Un messaggio condiviso anche dai medici dell’emergenza. «Allo stato attuale non esistono evidenze su una correlazione tra paracetamolo e autismo – sottolinea Alessandro Riccardi, Presidente Società Italiana Medicina d’Urgenza e Emergenza (SIMEU) –. Ci preoccupa l’idea che qualche donna possa rifiutare un farmaco sicuro in gravidanza, come il paracetamolo, che da decenni utilizziamo con efficacia per trattare dolore e febbre. Il rischio è che si ricorra a farmaci più pericolosi, come i FANS, oppure che non vengano curate condizioni acute, con conseguenze gravi. Già in passato il falso mito della correlazione tra vaccini e autismo ha creato danni enormi alla prevenzione. Non possiamo permettere che lo stesso accada con il paracetamolo».

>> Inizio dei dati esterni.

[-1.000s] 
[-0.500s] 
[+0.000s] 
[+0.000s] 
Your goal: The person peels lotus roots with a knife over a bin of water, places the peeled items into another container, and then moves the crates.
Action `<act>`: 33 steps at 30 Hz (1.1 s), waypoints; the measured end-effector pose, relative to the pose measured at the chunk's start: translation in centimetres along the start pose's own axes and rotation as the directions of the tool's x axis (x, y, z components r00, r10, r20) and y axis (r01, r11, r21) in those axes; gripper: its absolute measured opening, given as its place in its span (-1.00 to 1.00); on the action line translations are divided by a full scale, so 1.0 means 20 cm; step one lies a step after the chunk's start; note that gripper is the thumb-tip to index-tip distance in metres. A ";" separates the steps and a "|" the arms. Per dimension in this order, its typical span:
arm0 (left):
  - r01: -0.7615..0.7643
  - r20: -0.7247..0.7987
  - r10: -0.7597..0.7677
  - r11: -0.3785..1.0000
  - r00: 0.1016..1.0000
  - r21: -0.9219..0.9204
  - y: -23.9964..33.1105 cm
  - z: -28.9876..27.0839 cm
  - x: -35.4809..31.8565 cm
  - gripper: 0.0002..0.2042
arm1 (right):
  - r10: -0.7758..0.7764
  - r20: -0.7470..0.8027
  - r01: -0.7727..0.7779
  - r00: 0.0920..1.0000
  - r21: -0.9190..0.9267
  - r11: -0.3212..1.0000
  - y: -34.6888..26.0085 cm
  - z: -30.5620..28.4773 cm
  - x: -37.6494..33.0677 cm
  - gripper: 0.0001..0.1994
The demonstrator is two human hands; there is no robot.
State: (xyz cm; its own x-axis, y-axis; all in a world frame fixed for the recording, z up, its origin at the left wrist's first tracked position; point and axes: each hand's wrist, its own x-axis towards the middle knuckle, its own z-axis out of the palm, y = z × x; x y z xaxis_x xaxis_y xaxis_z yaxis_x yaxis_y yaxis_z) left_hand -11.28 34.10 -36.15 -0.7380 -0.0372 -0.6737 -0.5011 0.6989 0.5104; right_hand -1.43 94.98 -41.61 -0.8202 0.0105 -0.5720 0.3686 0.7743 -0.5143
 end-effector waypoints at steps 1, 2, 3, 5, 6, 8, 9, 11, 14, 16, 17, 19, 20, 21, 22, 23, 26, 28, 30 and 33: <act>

«Come pediatri continuiamo con serenità il nostro lavoro al servizio dei bambini, basandoci su linee guida consolidate ed evidenze scientifiche rigorose. Gli allarmi che giungono da oltreoceano non hanno attualmente fondamento scientifico a sostegno – afferma Stefania Zampogna, Presidente della Società Italiana Medicina Emergenza Urgenza Pediatrica (SIMEUP) –. Ricordiamo che messaggi contrari all’uso appropriato di farmaci dovrebbero essere avanzati solo se sostenuti da dati solidi e coerenti, per non generare allarmismi ingiustificati e rischi per la salute derivanti da una mancata terapia. Auspichiamo che i decisori politici, nell’ambito del loro ruolo di tutela della salute pubblica, continuino a supportare la comunità scientifica nello studio approfondito di queste tematiche e nella diffusione di informazioni corrette, evitando comunicazioni fuorvianti che possano disorientare cittadini e professionisti sanitari».
Sulla stessa linea l’Associazione Italiana per lo Studio del Dolore (AISD). «Ad oggi non vi è alcuna evidenza scientifica che supporti una correlazione tra paracetamolo e autismo – dichiara il Presidente Diego Fornasari –. il paracetamolo, se usato correttamente, rimane un farmaco sicuro e raccomandato dalle principali autorità sanitarie, anche in gravidanza. L’AISD invita pertanto a riferirsi esclusivamente alle linee guida ufficiali e alle evidenze scientifiche accreditate».
Anche la Società Italiana Medici Pediatri (SIMPE) ribadisce con chiarezza la sua posizione. «Il paracetamolo è il farmaco di prima scelta per trattare febbre e dolore nelle donne in gravidanza, se assunto correttamente e sotto supervisione medica – afferma Giuseppe Mele, Presidente SIMPE –. I rischi del non trattare febbre alta o dolore intenso in gravidanza sono ben maggiori rispetto a presunti pericoli mai dimostrati. Non ripetiamo l’errore già visto con i vaccini, dove ci sono voluti più di 15 anni per smentire un mito privo di fondamento. È nostro dovere fornire messaggi chiari, rassicuranti e basati sulla scienza, a tutela delle mamme e dei loro bambini».